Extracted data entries
----

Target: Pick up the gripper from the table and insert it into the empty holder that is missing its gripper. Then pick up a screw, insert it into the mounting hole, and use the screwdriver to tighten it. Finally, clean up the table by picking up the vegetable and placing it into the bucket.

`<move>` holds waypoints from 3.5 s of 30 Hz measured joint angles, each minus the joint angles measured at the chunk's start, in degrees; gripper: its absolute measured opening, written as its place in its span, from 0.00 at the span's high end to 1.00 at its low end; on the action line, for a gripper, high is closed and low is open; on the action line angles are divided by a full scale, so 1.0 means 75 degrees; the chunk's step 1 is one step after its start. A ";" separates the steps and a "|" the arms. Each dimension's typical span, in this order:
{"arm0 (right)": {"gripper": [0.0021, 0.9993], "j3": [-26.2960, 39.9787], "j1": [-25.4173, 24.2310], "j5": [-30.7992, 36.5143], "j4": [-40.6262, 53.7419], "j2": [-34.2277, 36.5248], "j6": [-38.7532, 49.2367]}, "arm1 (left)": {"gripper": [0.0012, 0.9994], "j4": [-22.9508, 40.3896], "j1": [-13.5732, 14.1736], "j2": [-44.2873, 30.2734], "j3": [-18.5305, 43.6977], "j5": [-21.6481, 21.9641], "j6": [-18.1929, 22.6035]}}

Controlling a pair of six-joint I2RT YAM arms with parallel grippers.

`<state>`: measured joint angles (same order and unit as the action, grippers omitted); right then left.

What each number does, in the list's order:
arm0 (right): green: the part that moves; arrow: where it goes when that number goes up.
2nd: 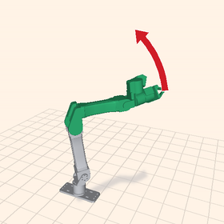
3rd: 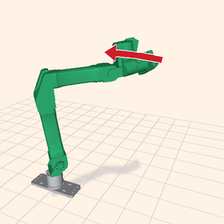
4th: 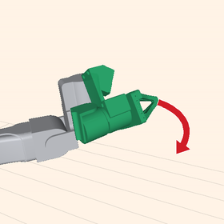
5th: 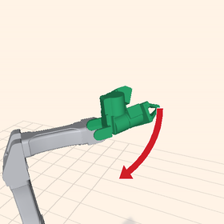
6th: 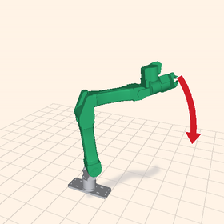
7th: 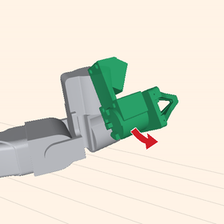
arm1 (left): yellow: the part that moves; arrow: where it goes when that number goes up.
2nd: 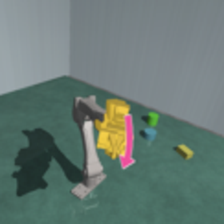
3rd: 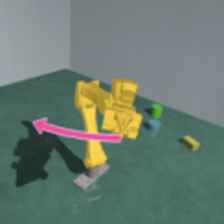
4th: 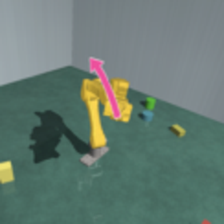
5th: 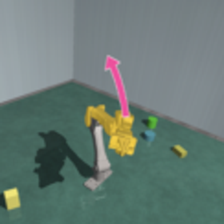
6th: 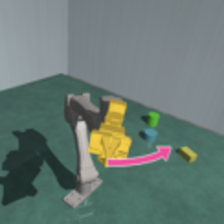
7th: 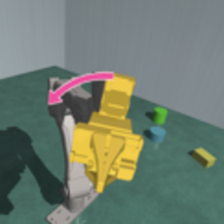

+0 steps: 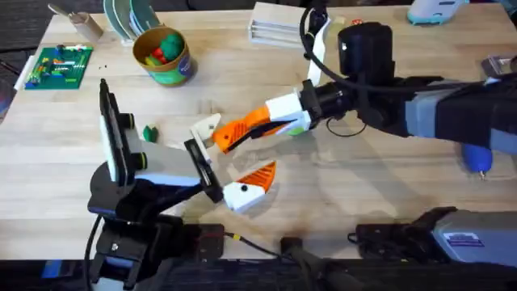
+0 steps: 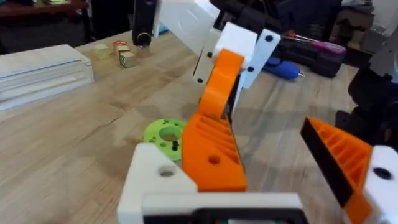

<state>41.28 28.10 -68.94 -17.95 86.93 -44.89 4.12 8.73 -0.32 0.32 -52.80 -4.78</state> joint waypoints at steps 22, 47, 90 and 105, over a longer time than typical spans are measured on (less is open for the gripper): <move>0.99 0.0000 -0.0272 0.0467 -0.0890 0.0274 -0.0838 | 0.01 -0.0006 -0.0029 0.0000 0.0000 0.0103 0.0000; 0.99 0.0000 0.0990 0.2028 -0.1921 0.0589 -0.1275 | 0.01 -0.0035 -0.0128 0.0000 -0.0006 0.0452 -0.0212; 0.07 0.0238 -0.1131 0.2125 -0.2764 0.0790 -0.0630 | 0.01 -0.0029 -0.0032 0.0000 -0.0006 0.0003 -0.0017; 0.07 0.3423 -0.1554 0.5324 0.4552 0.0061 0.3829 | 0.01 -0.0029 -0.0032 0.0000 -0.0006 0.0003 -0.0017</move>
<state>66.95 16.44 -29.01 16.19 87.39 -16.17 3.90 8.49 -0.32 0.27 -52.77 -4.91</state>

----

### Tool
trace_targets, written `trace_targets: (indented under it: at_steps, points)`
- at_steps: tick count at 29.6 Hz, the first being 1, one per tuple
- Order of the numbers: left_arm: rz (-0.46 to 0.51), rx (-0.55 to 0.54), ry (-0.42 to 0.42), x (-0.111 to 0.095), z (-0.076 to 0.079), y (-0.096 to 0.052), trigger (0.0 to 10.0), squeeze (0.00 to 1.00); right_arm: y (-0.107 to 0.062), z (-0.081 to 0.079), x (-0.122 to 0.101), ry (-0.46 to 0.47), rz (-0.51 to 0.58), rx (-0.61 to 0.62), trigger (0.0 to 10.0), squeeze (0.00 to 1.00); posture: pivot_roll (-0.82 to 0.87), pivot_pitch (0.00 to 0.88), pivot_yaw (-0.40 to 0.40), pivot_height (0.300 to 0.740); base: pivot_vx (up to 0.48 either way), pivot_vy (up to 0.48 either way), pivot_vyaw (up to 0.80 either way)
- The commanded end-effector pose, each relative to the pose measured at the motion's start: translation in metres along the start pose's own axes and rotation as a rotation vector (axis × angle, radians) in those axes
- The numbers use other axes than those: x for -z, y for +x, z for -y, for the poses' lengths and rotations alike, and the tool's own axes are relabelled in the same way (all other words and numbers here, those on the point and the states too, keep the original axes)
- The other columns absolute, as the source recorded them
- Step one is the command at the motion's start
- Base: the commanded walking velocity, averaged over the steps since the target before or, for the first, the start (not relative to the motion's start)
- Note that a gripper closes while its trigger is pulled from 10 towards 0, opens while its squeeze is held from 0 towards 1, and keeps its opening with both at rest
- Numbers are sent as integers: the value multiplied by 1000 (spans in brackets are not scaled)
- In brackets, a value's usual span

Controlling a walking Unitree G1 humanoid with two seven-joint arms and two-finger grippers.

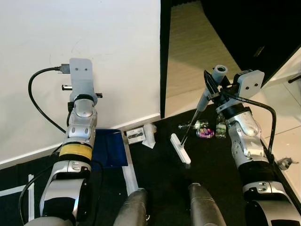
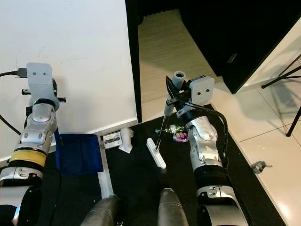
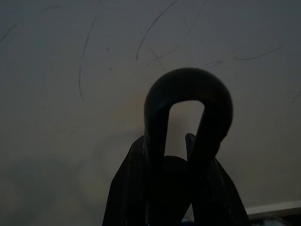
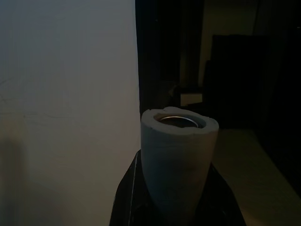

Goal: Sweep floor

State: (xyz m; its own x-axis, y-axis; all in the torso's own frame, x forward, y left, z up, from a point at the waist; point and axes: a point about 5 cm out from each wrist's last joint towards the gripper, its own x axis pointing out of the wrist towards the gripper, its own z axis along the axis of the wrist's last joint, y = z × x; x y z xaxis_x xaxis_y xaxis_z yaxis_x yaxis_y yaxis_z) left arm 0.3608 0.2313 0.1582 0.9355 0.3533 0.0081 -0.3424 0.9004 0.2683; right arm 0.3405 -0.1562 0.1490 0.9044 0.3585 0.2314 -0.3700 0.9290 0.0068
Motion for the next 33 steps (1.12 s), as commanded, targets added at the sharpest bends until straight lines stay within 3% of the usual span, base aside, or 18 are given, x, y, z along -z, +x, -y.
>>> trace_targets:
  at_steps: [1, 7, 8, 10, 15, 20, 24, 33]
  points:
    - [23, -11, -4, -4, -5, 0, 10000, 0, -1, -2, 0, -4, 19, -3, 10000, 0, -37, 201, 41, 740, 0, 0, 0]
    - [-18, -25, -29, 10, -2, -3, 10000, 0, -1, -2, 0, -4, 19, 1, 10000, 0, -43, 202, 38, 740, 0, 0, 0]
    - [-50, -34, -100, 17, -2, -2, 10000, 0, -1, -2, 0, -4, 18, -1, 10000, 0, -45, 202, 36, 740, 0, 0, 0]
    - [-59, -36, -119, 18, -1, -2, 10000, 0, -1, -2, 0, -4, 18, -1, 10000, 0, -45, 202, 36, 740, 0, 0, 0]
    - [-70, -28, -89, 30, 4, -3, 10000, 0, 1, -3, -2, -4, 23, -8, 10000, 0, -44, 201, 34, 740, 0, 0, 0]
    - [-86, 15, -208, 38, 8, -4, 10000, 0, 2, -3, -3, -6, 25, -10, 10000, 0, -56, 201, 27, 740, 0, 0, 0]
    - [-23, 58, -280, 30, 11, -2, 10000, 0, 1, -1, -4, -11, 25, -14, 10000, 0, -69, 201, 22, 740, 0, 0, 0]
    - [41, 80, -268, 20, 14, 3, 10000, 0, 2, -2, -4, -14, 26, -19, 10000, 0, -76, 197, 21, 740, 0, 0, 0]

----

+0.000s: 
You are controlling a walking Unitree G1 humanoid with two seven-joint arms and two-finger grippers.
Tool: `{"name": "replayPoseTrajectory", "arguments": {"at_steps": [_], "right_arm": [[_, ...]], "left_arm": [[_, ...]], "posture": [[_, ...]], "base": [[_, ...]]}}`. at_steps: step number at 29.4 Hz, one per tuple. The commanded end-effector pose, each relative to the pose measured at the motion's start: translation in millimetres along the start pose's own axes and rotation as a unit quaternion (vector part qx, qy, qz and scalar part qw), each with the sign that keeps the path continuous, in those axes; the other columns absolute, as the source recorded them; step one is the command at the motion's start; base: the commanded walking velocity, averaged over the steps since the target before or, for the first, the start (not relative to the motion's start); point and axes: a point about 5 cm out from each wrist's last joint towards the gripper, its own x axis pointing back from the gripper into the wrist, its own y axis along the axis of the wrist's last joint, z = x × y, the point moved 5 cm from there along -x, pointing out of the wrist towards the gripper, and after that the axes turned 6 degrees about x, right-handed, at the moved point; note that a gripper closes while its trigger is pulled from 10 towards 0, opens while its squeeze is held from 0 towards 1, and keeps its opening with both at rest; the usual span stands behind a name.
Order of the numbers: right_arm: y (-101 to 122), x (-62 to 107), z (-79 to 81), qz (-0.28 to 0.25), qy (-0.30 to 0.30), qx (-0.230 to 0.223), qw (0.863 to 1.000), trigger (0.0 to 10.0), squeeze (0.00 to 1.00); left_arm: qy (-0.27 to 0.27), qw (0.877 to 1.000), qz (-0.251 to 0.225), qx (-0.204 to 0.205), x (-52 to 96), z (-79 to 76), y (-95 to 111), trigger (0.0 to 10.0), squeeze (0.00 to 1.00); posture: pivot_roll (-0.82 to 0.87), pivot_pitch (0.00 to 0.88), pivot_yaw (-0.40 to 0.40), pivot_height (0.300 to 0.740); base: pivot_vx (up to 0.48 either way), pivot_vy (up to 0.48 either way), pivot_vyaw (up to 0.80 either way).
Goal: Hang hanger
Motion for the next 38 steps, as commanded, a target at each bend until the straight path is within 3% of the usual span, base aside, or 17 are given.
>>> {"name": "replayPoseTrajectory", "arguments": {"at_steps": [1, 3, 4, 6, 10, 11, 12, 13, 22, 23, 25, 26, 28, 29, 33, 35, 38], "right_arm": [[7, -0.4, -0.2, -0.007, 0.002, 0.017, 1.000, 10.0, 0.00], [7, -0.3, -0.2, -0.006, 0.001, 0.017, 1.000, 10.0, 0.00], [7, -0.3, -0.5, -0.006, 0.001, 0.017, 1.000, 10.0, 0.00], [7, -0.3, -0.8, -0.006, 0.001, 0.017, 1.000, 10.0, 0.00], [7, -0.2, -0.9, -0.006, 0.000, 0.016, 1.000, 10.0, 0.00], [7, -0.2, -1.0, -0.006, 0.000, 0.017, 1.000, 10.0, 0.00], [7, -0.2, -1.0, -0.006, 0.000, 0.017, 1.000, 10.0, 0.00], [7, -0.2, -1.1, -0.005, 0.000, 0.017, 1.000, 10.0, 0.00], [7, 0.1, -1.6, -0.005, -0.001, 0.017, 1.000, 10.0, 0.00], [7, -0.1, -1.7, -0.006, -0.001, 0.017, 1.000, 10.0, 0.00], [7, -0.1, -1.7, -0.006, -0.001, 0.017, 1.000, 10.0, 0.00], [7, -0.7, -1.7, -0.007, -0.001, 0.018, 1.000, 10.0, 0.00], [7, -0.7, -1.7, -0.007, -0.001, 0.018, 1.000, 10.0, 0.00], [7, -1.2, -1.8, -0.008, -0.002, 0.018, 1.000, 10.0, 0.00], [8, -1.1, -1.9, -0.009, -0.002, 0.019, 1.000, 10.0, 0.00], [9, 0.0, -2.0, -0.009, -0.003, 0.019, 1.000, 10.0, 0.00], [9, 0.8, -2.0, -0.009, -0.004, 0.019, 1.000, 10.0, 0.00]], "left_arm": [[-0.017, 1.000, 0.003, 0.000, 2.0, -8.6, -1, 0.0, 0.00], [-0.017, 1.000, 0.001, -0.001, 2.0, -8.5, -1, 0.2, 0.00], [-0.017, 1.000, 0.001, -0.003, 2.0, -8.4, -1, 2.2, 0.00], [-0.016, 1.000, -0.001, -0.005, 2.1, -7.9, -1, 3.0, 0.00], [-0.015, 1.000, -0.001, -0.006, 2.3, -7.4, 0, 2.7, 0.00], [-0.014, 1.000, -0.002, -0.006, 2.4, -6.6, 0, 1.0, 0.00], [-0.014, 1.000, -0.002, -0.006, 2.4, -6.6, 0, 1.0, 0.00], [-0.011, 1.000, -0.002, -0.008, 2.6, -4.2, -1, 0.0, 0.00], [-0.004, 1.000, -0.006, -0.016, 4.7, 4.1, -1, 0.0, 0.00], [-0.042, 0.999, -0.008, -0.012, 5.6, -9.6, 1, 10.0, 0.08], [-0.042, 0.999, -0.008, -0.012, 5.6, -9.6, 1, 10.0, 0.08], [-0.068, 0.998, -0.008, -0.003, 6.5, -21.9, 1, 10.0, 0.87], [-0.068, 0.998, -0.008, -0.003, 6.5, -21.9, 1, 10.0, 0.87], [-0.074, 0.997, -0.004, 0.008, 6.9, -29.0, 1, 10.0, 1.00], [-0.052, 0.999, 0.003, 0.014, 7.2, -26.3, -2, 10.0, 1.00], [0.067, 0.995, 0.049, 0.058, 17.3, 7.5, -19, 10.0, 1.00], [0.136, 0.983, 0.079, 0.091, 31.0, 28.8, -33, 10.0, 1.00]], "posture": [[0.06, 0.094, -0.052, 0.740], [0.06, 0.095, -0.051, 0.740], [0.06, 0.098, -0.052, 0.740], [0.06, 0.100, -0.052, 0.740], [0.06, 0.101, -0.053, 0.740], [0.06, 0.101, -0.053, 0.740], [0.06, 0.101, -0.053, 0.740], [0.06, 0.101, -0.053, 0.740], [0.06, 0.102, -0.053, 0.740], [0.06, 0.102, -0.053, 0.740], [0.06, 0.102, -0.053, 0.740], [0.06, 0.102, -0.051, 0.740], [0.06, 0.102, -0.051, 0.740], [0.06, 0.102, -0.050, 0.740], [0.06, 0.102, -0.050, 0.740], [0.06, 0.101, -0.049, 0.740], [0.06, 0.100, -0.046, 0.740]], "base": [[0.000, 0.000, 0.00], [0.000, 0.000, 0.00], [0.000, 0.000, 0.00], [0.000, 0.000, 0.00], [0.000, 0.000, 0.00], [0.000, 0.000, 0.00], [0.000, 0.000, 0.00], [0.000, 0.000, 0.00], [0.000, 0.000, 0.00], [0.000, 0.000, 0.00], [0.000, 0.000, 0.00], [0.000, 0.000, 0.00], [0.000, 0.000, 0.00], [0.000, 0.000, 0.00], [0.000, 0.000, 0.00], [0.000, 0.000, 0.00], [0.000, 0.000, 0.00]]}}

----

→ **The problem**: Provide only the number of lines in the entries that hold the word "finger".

→ **Result for this task**: 2